October 01, 1985|MARC APPLEMAN

SAN DIEGO — Lincoln High's football team has scored as many touchdowns in their first two games as they had players show up on the opening day of practice.

The score is tied at 14.

The Hornets have scored 14 touchdowns in their 56-8 win over Centennial High of Compton and 41-10 victory over Patrick Henry. That's 97 points in 96 minutes. And their quick, free-wheeling offense has gained 1,221 yards.

One month ago, first-year Coach Skip Coons barely had enough players to field a baseball team. Coons said he was almost numb when he was greeted by 14 players out of a student body of 700 students. Nineteen players, including 11 starters, graduated or transferred from last year's team that went 7-3.

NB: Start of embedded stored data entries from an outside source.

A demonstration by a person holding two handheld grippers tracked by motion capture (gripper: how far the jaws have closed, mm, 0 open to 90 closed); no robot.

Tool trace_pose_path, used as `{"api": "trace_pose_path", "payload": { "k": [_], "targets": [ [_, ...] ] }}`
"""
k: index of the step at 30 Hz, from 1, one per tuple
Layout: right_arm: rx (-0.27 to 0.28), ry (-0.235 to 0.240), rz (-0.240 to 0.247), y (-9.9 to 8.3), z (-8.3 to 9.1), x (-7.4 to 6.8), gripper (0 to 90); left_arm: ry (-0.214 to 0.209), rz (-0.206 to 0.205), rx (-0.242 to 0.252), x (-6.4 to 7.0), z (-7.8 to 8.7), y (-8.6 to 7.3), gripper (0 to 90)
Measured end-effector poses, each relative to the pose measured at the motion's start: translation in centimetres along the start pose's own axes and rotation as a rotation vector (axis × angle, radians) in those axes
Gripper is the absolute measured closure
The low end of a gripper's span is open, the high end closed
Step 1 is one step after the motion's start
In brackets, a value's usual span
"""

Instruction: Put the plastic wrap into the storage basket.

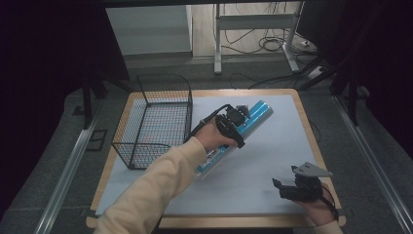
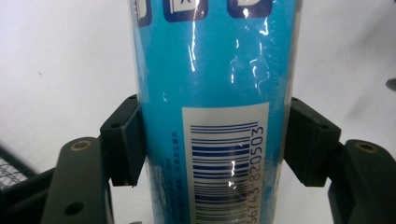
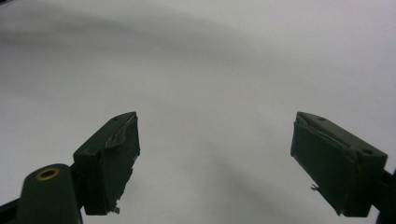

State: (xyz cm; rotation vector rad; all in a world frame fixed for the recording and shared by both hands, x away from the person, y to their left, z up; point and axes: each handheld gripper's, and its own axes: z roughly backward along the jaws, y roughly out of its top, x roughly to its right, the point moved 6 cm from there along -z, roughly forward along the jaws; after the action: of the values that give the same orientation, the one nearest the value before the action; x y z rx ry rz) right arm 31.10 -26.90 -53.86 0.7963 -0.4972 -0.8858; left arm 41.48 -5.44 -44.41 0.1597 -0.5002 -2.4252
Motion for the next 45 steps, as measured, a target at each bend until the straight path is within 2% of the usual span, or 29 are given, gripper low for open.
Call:
{"api": "trace_pose_path", "payload": {
  "k": [9,19,29,39,45],
  "targets": [
    [0.001,0.0,0.001,0.0,0.0,0.1,15.8,0.03,-0.008,0.004,-0.8,1.9,1.1,31.6],
    [0.005,0.002,-0.003,0.0,0.1,0.1,15.8,0.052,0.006,0.009,-2.0,3.4,1.9,31.7],
    [0.003,0.005,-0.002,0.0,0.1,-0.1,15.8,0.086,0.013,0.025,-3.1,5.3,3.5,31.7],
    [0.001,0.005,-0.007,-0.1,0.1,0.0,15.8,0.116,0.017,0.019,-4.6,6.6,3.7,31.7],
    [0.001,0.004,-0.009,0.0,0.1,0.0,15.8,0.138,0.043,0.034,-5.9,7.4,3.5,31.7]
  ]
}}
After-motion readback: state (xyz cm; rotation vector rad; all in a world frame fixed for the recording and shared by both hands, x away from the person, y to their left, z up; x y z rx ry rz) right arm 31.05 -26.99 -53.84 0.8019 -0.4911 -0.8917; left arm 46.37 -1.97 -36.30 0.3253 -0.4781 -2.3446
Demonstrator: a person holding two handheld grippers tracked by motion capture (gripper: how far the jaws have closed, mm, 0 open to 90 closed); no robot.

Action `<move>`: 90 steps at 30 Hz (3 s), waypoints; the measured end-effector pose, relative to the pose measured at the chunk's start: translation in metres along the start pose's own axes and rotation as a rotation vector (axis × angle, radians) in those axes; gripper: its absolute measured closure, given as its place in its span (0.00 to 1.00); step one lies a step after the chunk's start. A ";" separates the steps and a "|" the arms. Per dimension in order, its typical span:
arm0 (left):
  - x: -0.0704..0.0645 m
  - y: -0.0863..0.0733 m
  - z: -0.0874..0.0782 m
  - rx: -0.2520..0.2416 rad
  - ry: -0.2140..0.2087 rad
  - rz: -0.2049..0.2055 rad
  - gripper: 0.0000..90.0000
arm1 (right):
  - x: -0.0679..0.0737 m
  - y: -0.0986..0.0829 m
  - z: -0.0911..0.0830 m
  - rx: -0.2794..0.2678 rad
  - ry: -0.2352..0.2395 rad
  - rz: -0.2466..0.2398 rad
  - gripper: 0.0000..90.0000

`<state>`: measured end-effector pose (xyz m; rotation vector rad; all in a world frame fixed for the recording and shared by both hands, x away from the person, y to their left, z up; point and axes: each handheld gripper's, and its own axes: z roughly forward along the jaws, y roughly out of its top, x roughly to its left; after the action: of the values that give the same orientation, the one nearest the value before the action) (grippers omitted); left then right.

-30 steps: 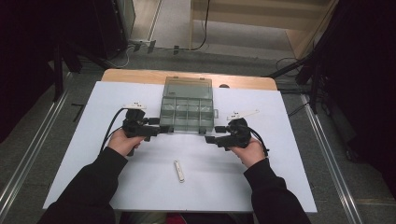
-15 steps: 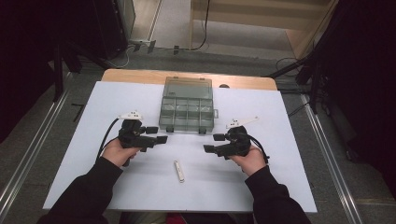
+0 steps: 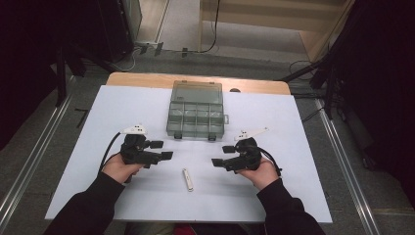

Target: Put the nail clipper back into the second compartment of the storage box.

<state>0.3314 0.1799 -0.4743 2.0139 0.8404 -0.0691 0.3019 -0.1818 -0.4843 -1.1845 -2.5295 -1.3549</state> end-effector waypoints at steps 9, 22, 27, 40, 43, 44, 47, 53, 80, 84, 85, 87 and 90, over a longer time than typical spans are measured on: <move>-0.005 -0.011 -0.012 -0.003 0.014 0.007 0.33 | 0.011 0.003 0.006 0.025 0.025 -0.020 0.27; -0.011 -0.028 -0.021 0.008 0.021 0.000 0.33 | 0.019 0.008 0.017 0.054 0.046 -0.024 0.28; -0.010 -0.033 -0.025 0.014 0.020 -0.003 0.33 | 0.021 0.010 0.022 0.068 0.052 -0.031 0.29; -0.010 -0.048 -0.030 0.038 0.023 -0.001 0.33 | 0.033 0.015 0.039 0.094 0.048 -0.042 0.30; -0.010 -0.050 -0.032 0.042 0.019 0.000 0.33 | 0.036 0.016 0.042 0.096 0.043 -0.042 0.31; -0.010 -0.051 -0.033 0.046 0.022 0.005 0.33 | 0.037 0.016 0.042 0.095 0.043 -0.042 0.31; -0.009 -0.053 -0.034 0.048 0.027 0.002 0.33 | 0.041 0.016 0.046 0.100 0.042 -0.031 0.32; -0.004 -0.054 -0.038 0.039 0.031 -0.011 0.33 | 0.047 0.016 0.054 0.115 0.034 -0.036 0.32; 0.002 -0.051 -0.036 0.041 0.040 -0.011 0.33 | 0.078 0.016 0.079 0.172 -0.085 -0.032 0.44; 0.002 -0.051 -0.035 0.046 0.040 -0.010 0.33 | 0.081 0.016 0.083 0.175 -0.103 -0.025 0.47; 0.002 -0.051 -0.035 0.046 0.040 -0.011 0.33 | 0.082 0.017 0.084 0.178 -0.108 -0.025 0.47; 0.002 -0.051 -0.035 0.046 0.039 -0.009 0.33 | 0.083 0.017 0.085 0.187 -0.125 -0.025 0.49; 0.002 -0.051 -0.035 0.047 0.040 -0.009 0.33 | 0.084 0.016 0.088 0.202 -0.152 -0.034 0.51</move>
<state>0.2933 0.2255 -0.4925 2.0612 0.8800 -0.0540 0.2792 -0.0617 -0.4972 -1.2536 -2.7229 -1.0195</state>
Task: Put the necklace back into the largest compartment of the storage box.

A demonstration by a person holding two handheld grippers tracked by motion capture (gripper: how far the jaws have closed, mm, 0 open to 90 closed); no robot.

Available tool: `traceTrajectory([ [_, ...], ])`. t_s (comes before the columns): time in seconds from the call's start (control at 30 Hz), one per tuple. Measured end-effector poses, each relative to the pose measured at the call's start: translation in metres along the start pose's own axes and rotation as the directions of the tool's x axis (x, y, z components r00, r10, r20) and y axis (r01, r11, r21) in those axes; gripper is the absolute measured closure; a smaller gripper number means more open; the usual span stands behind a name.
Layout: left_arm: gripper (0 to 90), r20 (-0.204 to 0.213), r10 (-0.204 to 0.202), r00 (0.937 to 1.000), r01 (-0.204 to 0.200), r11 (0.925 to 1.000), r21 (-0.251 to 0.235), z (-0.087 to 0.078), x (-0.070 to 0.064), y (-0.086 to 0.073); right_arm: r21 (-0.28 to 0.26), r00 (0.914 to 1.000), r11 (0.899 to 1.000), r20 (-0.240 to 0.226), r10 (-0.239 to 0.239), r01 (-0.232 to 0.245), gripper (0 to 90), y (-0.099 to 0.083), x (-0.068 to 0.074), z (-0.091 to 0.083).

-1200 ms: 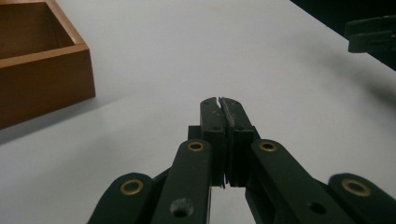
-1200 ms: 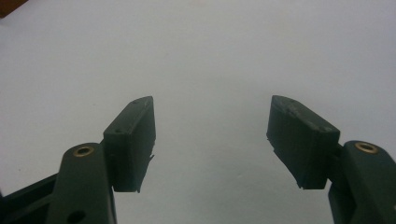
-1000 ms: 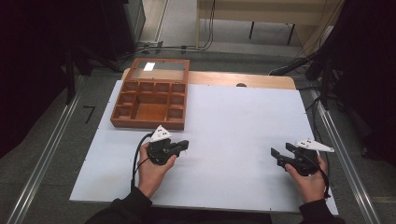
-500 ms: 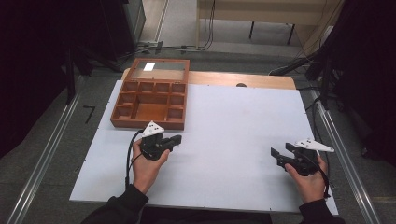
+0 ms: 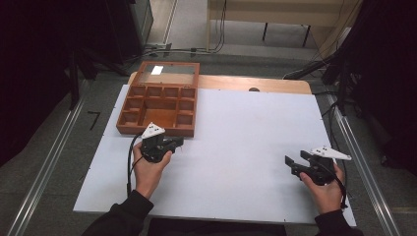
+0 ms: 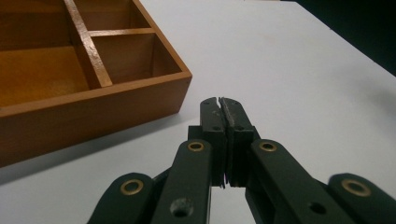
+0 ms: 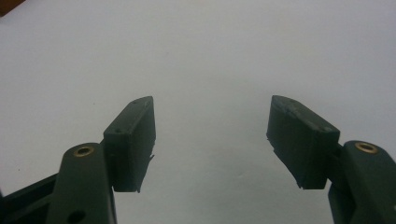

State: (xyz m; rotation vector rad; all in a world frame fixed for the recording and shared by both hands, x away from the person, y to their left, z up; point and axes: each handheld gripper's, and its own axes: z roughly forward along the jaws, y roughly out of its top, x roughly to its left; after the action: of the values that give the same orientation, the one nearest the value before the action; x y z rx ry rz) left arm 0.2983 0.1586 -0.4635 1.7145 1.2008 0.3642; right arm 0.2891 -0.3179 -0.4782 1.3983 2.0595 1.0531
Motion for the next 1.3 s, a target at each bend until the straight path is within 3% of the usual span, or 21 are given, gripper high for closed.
traceTrajectory([
  [0.57, 90.0, -0.078, -0.038, 0.9962, 0.035, 0.9986, -0.038, -0.005, 0.027, 0.013, 0.002, 1.0000, 1.000, 0.002, -0.003, 0.003, 31.1, 0.000, 0.000, 0.001],
  [0.83, 90.0, -0.094, -0.071, 0.9930, 0.065, 0.9957, -0.066, -0.007, 0.038, 0.018, 0.005, 1.0000, 1.000, 0.003, -0.007, 0.007, 31.1, 0.000, 0.000, 0.001],
  [1.3, 90.0, -0.105, -0.082, 0.9911, 0.074, 0.9940, -0.080, -0.005, 0.050, 0.027, 0.006, 0.9999, 1.000, 0.006, -0.009, 0.009, 31.2, 0.000, 0.001, 0.002],
])
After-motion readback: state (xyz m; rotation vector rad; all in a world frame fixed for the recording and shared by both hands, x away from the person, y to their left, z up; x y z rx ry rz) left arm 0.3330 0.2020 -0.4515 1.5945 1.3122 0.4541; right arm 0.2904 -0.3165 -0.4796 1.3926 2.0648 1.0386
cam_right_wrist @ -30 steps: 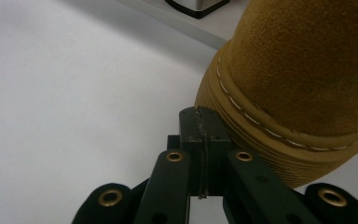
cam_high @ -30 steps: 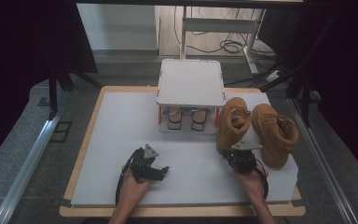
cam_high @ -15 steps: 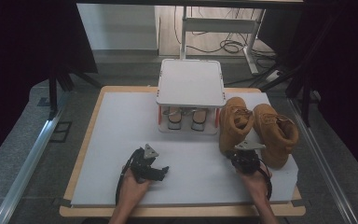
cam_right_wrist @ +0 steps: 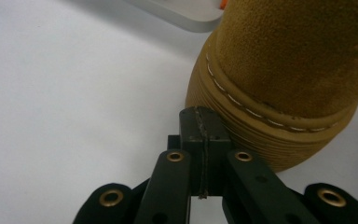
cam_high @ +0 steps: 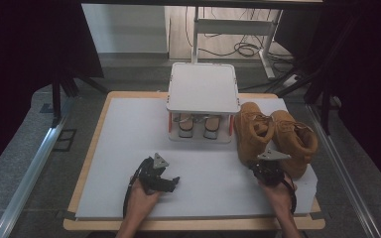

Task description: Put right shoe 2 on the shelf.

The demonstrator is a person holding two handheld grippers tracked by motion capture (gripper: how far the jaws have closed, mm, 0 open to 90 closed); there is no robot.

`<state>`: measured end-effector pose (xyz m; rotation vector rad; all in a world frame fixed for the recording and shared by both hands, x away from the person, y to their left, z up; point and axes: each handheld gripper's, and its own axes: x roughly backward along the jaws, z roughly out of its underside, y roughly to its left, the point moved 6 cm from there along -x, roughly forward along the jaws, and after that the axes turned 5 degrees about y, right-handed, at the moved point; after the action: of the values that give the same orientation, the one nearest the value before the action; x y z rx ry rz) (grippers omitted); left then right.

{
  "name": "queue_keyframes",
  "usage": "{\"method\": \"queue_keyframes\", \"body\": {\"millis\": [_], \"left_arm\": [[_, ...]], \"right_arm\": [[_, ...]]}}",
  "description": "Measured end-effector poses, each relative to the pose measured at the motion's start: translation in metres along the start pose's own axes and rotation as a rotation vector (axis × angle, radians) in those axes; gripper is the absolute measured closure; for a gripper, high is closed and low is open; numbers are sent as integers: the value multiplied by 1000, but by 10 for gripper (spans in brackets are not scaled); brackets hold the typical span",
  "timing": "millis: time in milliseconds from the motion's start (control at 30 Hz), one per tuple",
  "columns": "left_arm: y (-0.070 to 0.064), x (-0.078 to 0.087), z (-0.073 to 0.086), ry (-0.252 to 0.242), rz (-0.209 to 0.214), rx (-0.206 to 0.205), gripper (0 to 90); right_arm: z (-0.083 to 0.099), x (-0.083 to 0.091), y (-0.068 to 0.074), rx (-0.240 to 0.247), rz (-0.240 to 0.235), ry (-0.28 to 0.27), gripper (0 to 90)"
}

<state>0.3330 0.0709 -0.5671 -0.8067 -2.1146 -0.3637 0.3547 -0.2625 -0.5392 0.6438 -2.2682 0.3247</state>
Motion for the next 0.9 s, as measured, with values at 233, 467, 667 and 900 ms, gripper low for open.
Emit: {"method": "queue_keyframes", "body": {"millis": [233, 467, 667, 900], "left_arm": [[0, 0, 0, -4, 0, 5, 115], [0, 0, 0, -4, 0, 5, 115], [0, 0, 0, -4, 0, 5, 115], [0, 0, 0, -4, 0, 4, 115]], "right_arm": [[4, 3, -5, -17, 2, -3, 900], [5, 6, -1, -38, -6, -30, 785], [2, 21, -1, -77, -29, -95, 670], [-5, 37, -4, -118, 15, -166, 599]]}}
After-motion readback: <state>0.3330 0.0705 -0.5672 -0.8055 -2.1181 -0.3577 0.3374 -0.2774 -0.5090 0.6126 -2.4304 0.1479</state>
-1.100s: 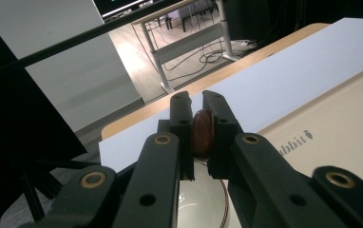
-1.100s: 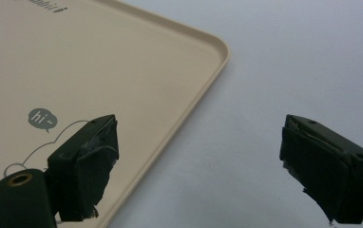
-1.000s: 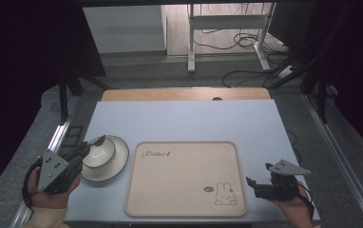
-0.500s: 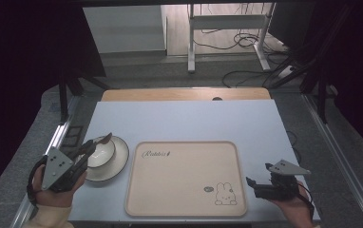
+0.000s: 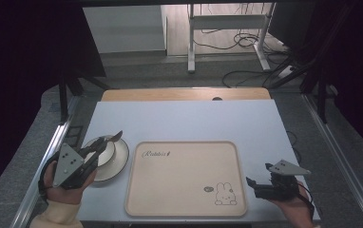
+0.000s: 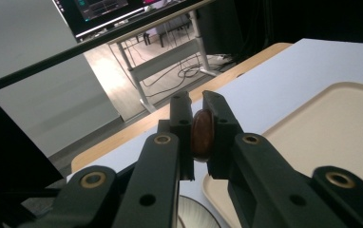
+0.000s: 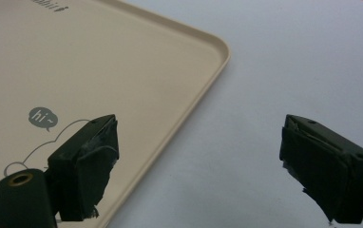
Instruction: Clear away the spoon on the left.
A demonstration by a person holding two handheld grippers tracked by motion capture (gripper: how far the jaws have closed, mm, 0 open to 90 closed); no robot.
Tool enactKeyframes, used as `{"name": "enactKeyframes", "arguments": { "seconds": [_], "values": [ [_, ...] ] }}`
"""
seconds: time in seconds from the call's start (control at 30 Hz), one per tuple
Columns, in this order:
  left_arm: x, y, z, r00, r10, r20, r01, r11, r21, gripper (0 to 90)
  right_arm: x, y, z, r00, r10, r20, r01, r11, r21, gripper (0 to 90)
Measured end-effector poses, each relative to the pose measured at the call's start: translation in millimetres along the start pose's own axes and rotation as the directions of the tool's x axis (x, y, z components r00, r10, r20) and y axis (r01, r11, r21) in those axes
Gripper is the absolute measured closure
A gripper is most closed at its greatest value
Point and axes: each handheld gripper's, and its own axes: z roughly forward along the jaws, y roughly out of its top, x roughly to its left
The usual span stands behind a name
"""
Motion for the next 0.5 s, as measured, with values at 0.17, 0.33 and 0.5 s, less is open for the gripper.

Last year's coach, Ray Hooper, left Lincoln amid considerable controversy. In the spring semester, allegations of misconduct were brought by the school against Hooper. He was reassigned pending the outcome of an investigation conducted by the school district.

The district recommended that Hooper be suspended. Hooper is awaiting a hearing by a state appointed board as to whether his dismissal will hold, according to George Russell, assistant superintendent of the personnel services division of the San Diego school district.

Until Coons was hired during the summer, the football program at Lincoln was in a state of flux.

"In the spring," Coons said, "the kids were not sure they'd have a football team and a few panicked and went to other schools."

The unsettled situation left prospective players thinking that playing for Lincoln might not be the "in" thing to do this year.

That was before 50-yard sweeps and 60-yard touchdown passes became a Hornet trademark.

The first hint that the Hornets might be exciting and competitive came in a preseason scrimmage against Vista. Lincoln outscored Vista, four touchdowns to two.

That performance gave the tired nucleus of 14 players a big confidence boost. Confidence often breeds success and success often breeds a jump on the bandwagon. Once the season started, word of the Hornets' offensive machine quickly spread around campus. With each win and successful fly pattern, it became more chic to play football.

"We're getting our respect back," wide receiver Patrick Rowe said. "All of a sudden, some of those players (who transferred) want to come back and play for Lincoln."

Going into Friday's game against Kearny, Lincoln has 26 players, which is almost double what Coons had on the first day of practice. However, four are academically ineligible. It's no surprise that seven players play offense and defense.

"At the start of the season," Coons said, "I guess they took a let's-see-what-this-sucker-can-do-for-you attitude. That's confidence for you."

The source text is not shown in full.